L'issue la plus probable est l'avènement d'un «système monétaire international multipolaire» comprenant plus d'une devise mondiale, estiment plusieurs experts. L'acharnement des membres de la zone euro à défendre coûte que coûte leur monnaie commune et la mise en place de nouveaux mécanismes de gouvernance économique font de cette devise le premier concurrent sérieux auquel le dollar fait face en plus d'un demi-siècle, écrivait récemment dans le Wall Street Journal l'économiste américain Barry Eichengreen. L'euro compte déjà pour plus du quart des réserves de devises dans le monde, contre 60 % pour le dollar.
L'autre candidat auquel tout le monde pense est le yuan chinois, naturellement. De plus en plus de partenaires commerciaux de la Chine acceptent déjà d'être payés en yuans. Des douzaines de grandes entreprises étrangères, dont McDonald's, ont aussi été autorisées par Pékin à émettre des obligations — surnommées «obligations dimsums» — dans cette même devise afin de financer leur expansion dans le pays. On peut également, depuis peu, ouvrir un compte bancaire en yuans à New York et bénéficier, comme les autres, du régime d'assurance dépôt fédéral. Il manque encore à la Chine un régime de taux de change flottant et une place financière de classe mondiale, admet Barry Eichengreen, mais cela ne saurait tarder.

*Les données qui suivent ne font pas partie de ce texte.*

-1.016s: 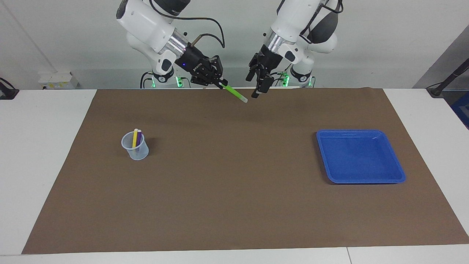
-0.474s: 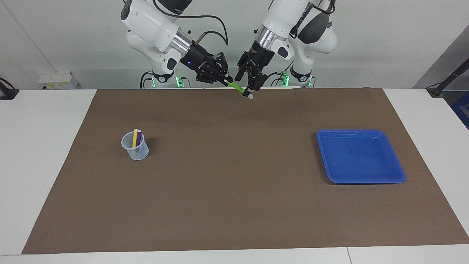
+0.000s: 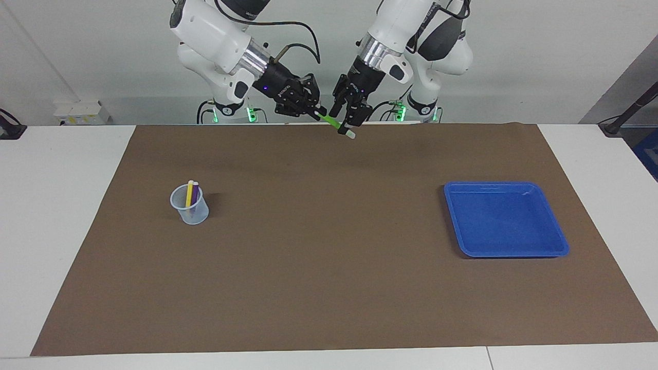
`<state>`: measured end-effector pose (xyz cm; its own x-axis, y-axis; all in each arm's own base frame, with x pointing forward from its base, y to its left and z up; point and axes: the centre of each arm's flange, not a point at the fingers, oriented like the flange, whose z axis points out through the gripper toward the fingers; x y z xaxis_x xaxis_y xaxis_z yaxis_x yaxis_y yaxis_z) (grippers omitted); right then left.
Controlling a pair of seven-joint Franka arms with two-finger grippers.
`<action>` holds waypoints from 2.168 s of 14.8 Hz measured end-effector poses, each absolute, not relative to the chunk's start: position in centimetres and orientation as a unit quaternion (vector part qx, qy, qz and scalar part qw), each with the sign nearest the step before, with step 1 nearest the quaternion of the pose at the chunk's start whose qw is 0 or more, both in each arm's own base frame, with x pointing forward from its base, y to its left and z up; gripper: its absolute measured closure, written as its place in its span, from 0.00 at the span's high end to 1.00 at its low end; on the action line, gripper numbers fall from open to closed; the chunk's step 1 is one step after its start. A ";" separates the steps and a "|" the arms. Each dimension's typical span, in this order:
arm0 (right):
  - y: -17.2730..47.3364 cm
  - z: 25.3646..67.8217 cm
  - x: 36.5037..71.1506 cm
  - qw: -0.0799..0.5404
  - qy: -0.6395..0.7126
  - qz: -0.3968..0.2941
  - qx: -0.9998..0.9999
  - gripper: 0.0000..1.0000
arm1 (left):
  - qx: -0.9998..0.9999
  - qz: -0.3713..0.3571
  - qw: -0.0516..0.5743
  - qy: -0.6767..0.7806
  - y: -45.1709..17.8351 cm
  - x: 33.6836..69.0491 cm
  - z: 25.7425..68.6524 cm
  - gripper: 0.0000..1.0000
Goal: Right arm passes pens to left for tray arrangement
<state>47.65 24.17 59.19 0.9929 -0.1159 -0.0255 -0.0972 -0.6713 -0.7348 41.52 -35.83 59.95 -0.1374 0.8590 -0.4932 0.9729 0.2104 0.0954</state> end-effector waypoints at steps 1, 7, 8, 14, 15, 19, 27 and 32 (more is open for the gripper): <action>24.2 59.2 47.6 0.401 0.058 -0.012 -0.914 0.19 | 0.616 -0.125 0.228 0.744 -35.8 41.5 60.0 0.68; 24.2 59.2 47.6 0.404 0.059 -0.011 -0.913 0.19 | 0.620 -0.124 0.220 0.743 -36.0 41.5 60.0 0.51; 24.2 59.2 47.6 0.406 0.060 -0.010 -0.912 0.19 | 0.622 -0.125 0.217 0.742 -36.1 41.6 60.0 0.52; 24.2 59.3 47.6 0.408 0.061 -0.009 -0.911 0.19 | 0.630 -0.113 0.213 0.739 -36.3 41.8 60.2 0.40; 24.2 59.3 47.6 0.408 0.061 -0.009 -0.911 0.19 | 0.632 -0.109 0.212 0.737 -36.4 41.8 60.1 0.33; 24.2 59.1 47.7 0.408 0.062 -0.008 -0.911 0.19 | 0.643 -0.096 0.210 0.731 -36.8 41.4 60.1 0.18; 24.2 59.1 47.6 0.408 0.062 -0.007 -0.911 0.19 | 0.653 -0.091 0.210 0.722 -36.9 41.4 60.1 0.18; 24.2 59.1 47.6 0.408 0.066 -0.005 -0.911 0.19 | 0.655 -0.090 0.210 0.720 -36.9 41.4 60.1 0.18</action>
<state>47.60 24.18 59.07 0.9913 -0.1239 -0.0452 -0.1163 -0.6592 -0.7430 41.37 -36.88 60.07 -0.0531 0.9057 -0.4206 0.9812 0.1256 0.1465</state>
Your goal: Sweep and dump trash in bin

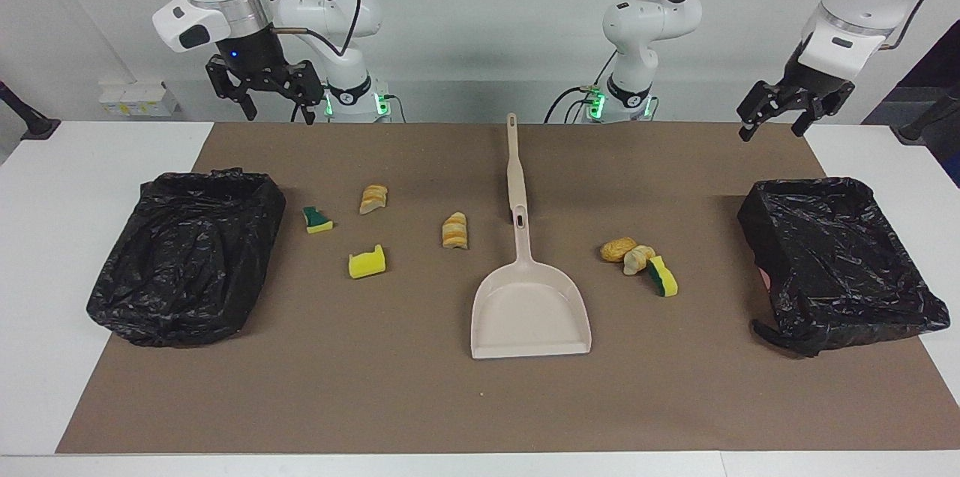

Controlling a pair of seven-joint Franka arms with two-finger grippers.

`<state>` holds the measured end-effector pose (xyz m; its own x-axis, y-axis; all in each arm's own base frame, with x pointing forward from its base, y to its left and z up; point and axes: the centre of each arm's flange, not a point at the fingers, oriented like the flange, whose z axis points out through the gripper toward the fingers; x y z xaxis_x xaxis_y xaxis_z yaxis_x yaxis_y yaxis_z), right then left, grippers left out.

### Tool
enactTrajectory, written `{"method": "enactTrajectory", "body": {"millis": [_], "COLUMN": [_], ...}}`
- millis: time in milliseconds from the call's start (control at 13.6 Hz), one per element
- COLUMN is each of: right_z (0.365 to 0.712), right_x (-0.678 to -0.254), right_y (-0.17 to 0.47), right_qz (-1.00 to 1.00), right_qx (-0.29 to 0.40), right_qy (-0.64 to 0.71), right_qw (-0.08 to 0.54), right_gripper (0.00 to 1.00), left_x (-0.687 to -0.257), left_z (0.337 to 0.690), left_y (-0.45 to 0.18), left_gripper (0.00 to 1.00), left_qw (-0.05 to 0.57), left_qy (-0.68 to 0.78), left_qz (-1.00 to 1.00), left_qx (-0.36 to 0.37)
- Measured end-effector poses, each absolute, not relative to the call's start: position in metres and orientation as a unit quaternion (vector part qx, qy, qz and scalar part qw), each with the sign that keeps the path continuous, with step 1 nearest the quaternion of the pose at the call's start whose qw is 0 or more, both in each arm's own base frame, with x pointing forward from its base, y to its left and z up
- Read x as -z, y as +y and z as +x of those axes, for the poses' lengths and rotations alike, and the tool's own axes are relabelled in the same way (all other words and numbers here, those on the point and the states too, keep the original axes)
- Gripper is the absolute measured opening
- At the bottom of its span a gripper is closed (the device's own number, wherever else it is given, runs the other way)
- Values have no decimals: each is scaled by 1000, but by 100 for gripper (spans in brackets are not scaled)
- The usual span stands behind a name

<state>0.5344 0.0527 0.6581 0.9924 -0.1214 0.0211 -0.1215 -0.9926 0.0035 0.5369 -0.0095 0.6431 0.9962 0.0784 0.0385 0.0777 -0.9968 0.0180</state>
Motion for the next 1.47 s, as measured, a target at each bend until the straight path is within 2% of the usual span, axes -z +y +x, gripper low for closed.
{"method": "enactTrajectory", "body": {"millis": [959, 1475], "right_z": [534, 534], "right_x": [-658, -658], "right_y": [53, 53], "right_qz": [998, 998], "right_qx": [-10, -10], "right_qy": [-61, -61], "right_qw": [2, 2], "right_gripper": [100, 100], "left_x": [-642, -613], "left_z": [536, 517], "left_y": [-15, -79], "left_gripper": [100, 100], "left_qw": [8, 1], "left_qy": [34, -23], "left_qz": [999, 1000], "left_qx": [-15, 22]}}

Les États-Unis ne doivent pas essayer d'empêcher l'ascension de ces nouvelles devises mondiales, bien au contraire, disait récemment Fred Bergsten, directeur du Peterson Institute for International Economics à Washington. Après tout, c'est aussi parce que le dollar est la seule monnaie mondiale que sa valeur peut être à ce point décrochée de la réalité économique du pays, que la bulle immobilière et la dette publique ont continué de grossir jusqu'à prendre des proportions catastrophiques, ou encore que certains pays peuvent dévaluer artificiellement leurs propres devises pour se donner un avantage commercial déloyal.
«Le privilège [dont parlait Giscard] est devenu un fardeau, observe Fred Bergsten. Il est temps pour les États-Unis de se préparer, et de travailler à la venue d'une ère où plusieurs monnaies mondiales concurrenceront la sienne.